§ What you should do:
Keep only the lines of the data below that contain "document", and copy them.

§ Task inputs:
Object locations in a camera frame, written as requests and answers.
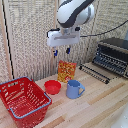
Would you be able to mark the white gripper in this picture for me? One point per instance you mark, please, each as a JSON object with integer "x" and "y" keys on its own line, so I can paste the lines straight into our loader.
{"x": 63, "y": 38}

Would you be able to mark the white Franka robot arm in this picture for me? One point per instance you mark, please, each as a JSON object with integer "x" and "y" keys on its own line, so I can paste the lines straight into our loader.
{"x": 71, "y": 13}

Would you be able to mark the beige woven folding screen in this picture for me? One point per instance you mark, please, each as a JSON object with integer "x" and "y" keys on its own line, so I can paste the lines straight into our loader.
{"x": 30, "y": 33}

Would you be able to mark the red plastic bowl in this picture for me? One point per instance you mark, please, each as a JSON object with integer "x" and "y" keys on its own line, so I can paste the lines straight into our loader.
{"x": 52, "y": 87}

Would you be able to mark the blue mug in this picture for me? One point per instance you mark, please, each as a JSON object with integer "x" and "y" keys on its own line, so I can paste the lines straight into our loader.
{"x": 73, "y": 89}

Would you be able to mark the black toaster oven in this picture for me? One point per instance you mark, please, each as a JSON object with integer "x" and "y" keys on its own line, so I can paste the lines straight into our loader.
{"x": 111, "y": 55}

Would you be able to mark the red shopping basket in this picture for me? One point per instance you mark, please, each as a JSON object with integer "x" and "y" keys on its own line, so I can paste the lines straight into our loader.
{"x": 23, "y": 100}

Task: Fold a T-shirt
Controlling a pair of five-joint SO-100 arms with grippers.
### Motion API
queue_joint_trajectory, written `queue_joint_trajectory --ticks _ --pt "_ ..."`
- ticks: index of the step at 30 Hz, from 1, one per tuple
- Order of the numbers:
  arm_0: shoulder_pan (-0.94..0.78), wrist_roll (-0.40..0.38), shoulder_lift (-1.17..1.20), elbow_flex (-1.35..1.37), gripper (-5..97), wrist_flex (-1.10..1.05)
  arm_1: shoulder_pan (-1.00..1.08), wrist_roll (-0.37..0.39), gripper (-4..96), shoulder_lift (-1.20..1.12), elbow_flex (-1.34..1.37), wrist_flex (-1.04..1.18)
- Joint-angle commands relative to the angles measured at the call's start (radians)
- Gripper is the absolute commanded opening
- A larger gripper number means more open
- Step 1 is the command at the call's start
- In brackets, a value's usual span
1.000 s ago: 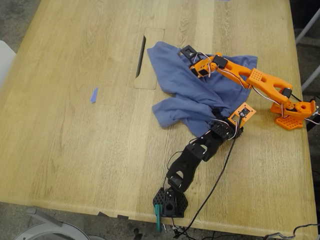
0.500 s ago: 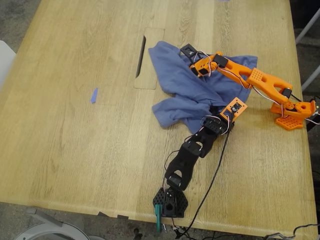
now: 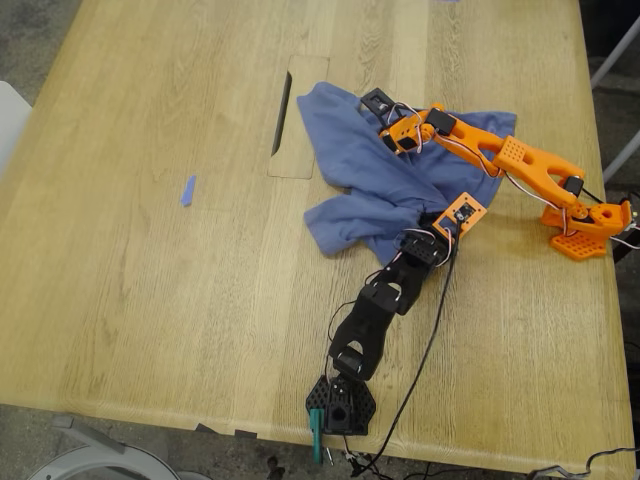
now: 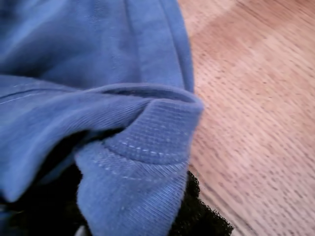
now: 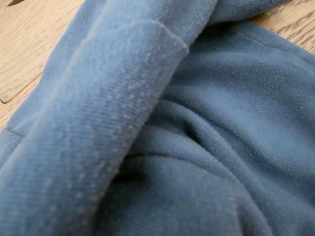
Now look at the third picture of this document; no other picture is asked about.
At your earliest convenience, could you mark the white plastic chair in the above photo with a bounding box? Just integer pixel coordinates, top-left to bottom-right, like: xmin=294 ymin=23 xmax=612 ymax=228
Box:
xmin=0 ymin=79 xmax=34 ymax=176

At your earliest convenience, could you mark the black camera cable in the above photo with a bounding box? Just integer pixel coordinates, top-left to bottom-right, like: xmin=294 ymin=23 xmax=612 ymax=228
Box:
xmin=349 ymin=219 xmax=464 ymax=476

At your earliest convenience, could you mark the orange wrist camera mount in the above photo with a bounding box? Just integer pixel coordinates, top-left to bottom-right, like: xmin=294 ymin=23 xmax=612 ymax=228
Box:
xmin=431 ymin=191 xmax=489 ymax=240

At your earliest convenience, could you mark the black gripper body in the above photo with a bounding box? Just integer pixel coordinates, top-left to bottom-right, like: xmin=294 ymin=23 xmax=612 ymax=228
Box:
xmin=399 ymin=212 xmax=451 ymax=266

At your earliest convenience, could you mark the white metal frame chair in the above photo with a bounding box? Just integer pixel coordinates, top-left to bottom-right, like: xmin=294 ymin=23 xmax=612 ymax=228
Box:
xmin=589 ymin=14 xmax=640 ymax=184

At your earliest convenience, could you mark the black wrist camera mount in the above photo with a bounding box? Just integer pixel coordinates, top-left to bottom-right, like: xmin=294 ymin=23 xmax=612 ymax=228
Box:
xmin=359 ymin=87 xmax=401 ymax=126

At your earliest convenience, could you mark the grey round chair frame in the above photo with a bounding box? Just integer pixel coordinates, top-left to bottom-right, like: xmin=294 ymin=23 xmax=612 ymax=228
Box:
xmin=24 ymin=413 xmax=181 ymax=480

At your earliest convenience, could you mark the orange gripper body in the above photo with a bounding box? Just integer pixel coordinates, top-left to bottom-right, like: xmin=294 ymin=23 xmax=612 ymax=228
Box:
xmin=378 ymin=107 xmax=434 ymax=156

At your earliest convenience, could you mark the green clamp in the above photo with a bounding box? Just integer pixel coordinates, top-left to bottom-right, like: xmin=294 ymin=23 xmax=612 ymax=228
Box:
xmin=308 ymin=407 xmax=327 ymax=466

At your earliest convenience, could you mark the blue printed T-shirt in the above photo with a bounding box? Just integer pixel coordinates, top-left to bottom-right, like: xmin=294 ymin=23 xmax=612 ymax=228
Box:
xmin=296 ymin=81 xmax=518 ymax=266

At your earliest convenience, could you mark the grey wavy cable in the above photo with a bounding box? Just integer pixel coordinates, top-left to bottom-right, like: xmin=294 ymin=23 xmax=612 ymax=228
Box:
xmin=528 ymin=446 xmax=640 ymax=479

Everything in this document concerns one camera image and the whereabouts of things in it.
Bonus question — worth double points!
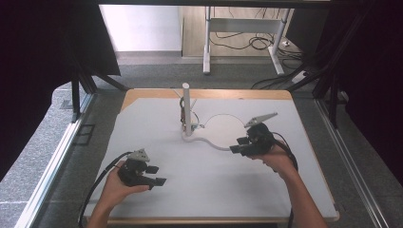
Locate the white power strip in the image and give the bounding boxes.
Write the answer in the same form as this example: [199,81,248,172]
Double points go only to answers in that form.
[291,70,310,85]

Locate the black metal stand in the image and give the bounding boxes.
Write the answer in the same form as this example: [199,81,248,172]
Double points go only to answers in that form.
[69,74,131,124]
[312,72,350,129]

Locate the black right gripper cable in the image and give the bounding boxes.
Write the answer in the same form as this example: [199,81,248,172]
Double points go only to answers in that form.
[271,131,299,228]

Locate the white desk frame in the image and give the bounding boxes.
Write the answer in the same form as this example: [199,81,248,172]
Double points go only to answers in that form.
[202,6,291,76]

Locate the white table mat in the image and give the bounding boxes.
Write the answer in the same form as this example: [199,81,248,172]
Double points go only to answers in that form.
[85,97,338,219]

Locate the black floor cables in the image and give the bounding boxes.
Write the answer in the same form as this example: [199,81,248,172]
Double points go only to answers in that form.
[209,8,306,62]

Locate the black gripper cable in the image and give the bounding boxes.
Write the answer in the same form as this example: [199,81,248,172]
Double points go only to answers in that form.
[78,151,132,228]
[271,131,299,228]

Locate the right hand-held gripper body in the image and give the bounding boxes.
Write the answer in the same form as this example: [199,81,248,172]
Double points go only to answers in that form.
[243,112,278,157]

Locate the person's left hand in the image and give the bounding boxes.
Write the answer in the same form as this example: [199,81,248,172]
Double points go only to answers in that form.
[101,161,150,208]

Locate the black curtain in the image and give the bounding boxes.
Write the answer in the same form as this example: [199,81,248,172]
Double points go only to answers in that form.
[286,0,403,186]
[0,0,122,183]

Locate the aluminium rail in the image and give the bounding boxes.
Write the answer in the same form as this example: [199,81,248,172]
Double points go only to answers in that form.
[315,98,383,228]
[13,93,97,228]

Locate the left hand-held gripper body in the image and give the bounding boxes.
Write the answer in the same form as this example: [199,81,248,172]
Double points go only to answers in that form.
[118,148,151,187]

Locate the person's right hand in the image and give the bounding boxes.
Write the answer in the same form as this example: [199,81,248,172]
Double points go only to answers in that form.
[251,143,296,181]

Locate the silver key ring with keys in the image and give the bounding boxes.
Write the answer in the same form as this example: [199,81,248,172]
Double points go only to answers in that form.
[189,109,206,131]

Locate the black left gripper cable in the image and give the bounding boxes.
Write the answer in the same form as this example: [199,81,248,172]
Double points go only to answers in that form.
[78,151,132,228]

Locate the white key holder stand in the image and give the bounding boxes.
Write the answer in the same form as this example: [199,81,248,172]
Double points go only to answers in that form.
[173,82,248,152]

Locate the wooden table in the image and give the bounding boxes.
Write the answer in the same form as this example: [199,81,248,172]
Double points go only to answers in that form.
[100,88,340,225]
--
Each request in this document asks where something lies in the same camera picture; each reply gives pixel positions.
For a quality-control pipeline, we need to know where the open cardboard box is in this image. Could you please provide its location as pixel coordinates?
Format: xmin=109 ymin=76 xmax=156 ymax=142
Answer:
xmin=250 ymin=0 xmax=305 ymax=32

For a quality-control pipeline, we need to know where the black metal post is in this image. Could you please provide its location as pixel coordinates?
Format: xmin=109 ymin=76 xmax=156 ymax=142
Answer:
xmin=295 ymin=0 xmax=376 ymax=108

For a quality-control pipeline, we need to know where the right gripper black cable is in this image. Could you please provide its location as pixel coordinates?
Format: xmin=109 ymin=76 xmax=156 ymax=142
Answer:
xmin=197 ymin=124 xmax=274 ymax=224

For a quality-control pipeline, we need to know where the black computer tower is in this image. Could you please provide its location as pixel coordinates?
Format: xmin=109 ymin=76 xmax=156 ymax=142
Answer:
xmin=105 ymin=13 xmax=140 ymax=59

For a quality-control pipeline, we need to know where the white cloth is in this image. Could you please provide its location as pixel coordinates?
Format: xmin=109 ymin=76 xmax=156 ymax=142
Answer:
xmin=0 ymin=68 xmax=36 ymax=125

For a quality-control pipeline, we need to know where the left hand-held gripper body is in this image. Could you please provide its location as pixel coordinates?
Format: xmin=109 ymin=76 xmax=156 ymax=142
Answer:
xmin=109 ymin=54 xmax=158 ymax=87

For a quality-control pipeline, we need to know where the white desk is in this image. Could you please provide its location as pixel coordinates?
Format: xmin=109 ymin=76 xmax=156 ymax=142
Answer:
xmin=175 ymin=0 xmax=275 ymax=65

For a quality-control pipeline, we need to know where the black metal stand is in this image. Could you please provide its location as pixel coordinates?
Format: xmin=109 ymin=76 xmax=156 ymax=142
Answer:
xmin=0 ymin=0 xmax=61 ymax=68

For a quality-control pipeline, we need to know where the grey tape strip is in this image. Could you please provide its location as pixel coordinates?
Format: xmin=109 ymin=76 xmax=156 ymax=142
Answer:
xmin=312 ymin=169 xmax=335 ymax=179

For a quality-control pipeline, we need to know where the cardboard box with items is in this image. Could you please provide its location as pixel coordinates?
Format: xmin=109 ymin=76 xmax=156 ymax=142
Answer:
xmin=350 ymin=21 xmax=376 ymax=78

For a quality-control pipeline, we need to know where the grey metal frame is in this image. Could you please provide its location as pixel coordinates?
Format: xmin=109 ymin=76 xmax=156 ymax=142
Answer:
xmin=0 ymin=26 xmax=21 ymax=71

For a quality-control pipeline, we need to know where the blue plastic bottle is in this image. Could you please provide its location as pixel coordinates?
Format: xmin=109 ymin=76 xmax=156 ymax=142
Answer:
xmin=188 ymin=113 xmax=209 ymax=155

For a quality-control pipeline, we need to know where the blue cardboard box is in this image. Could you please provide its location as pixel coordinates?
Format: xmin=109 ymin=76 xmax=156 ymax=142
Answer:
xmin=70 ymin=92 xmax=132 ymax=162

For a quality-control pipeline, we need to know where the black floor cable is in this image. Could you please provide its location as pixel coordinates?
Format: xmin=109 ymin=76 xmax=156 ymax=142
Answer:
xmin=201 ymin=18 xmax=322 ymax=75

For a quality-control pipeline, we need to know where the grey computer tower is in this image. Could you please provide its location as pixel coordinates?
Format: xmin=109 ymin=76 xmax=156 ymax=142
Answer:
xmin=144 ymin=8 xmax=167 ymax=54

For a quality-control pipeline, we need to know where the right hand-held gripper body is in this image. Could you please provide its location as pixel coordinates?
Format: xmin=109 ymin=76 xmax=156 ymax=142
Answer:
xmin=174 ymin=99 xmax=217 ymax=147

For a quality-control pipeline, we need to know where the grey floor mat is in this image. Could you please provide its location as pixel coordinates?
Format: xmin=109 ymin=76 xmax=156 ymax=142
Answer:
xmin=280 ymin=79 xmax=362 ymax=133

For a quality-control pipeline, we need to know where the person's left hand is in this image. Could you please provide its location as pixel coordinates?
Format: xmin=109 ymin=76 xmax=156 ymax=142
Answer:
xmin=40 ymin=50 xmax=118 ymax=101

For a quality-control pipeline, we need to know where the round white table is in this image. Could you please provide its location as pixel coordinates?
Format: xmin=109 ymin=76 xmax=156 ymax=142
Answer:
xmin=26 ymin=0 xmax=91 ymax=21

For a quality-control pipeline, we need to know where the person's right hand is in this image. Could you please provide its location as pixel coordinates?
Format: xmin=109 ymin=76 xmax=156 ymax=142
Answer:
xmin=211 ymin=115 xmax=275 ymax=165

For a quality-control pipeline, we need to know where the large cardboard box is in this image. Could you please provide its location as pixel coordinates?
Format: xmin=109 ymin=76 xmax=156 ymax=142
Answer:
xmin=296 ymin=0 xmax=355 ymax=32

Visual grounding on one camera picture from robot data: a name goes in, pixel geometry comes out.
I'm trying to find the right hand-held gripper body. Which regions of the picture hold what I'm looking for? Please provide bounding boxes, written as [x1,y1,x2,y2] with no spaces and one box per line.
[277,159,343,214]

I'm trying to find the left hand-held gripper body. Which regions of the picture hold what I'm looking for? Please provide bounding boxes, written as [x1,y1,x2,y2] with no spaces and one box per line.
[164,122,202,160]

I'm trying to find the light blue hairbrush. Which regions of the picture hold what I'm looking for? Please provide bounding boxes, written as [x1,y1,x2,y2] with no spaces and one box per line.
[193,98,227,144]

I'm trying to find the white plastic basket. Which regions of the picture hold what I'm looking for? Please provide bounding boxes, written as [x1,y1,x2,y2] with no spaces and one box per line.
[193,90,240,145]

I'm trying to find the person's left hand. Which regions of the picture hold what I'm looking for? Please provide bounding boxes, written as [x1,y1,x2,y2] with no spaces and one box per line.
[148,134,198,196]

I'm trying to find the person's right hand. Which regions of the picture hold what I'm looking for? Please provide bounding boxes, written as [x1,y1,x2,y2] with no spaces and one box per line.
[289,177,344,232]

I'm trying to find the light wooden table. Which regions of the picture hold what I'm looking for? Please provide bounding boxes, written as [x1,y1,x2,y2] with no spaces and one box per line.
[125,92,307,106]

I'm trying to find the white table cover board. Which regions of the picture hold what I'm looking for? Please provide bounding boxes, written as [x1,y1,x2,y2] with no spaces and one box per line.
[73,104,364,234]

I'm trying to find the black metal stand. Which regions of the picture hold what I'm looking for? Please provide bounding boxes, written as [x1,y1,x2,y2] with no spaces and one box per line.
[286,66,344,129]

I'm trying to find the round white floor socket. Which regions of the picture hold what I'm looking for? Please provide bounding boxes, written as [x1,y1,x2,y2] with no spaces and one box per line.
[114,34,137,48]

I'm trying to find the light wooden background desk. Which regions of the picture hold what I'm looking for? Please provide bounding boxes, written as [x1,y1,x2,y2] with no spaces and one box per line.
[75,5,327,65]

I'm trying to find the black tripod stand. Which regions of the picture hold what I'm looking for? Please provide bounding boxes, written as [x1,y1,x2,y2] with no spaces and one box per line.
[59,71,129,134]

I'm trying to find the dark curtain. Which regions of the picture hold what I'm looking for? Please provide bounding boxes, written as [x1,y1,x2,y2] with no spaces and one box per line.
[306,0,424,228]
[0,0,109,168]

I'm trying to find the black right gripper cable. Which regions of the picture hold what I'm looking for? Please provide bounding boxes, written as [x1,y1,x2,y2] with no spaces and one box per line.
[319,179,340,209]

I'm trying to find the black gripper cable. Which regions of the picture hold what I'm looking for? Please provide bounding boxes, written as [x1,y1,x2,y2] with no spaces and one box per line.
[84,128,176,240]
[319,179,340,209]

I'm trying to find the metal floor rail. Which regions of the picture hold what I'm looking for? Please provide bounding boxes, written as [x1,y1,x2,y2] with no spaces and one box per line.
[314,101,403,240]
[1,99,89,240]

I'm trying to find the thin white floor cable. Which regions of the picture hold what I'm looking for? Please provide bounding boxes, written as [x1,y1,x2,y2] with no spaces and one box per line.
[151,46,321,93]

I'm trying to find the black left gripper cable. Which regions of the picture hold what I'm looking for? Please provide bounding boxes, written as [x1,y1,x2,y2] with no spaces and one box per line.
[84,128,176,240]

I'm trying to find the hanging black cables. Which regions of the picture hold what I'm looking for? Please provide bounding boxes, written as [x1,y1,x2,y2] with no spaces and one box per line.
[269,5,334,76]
* * *
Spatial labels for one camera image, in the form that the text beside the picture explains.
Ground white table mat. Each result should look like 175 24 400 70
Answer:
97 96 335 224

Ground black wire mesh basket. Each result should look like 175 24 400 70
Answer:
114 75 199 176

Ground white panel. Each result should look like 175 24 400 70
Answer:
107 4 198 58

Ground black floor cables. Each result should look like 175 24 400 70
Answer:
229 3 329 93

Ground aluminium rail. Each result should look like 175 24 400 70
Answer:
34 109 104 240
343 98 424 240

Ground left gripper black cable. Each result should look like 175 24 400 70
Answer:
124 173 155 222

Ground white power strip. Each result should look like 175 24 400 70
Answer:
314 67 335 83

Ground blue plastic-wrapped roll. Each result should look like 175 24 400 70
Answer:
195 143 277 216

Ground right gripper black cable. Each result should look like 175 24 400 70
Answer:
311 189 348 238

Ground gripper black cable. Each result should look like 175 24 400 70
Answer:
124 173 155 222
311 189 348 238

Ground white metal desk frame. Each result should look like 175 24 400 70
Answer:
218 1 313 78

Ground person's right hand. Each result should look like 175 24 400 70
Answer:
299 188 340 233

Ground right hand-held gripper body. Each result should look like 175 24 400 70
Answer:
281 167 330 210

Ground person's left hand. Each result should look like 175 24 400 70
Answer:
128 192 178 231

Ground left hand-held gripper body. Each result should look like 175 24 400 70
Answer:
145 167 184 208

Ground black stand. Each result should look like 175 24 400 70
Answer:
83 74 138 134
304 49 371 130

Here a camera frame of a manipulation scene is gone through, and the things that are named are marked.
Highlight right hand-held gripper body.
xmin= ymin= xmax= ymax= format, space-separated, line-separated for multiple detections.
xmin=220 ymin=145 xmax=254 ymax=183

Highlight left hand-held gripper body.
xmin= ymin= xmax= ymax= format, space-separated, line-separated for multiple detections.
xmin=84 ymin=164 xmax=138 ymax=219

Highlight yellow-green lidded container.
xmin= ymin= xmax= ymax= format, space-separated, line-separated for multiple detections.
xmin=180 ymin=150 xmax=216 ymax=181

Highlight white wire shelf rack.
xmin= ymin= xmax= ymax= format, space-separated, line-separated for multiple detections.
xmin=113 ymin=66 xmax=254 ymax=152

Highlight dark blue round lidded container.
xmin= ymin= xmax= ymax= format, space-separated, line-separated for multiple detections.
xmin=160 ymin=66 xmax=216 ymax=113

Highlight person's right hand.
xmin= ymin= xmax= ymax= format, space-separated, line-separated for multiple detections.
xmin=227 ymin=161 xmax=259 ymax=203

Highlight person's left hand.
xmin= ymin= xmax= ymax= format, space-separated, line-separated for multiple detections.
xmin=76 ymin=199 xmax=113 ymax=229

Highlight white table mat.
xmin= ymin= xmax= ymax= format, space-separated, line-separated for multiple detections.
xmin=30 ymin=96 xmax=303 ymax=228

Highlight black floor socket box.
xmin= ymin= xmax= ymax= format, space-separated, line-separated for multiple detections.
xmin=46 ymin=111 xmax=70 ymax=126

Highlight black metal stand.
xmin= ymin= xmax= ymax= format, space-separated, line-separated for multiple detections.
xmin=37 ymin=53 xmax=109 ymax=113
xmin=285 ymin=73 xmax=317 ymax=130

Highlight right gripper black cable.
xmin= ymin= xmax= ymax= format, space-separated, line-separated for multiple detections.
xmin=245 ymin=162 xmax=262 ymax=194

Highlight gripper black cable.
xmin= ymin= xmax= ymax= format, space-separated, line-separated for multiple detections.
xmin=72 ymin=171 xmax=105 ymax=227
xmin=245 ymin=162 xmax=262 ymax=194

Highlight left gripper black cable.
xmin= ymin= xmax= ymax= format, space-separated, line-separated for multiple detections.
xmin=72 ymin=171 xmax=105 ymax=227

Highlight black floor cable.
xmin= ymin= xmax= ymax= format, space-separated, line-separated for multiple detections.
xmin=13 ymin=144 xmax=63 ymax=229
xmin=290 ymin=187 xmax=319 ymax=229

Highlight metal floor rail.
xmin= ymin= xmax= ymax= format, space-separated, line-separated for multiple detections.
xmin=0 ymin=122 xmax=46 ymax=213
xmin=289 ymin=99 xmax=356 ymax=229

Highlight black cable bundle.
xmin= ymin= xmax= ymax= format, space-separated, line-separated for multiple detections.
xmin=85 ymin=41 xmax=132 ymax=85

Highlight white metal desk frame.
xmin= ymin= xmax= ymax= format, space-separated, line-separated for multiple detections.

§ Response to this exercise:
Now look at the third picture of this document; no other picture is asked about.
Everything in this document concerns one camera image and the whereabouts of things in it.
Each request in this document asks where something lies in the same camera picture; each reply gives pixel positions.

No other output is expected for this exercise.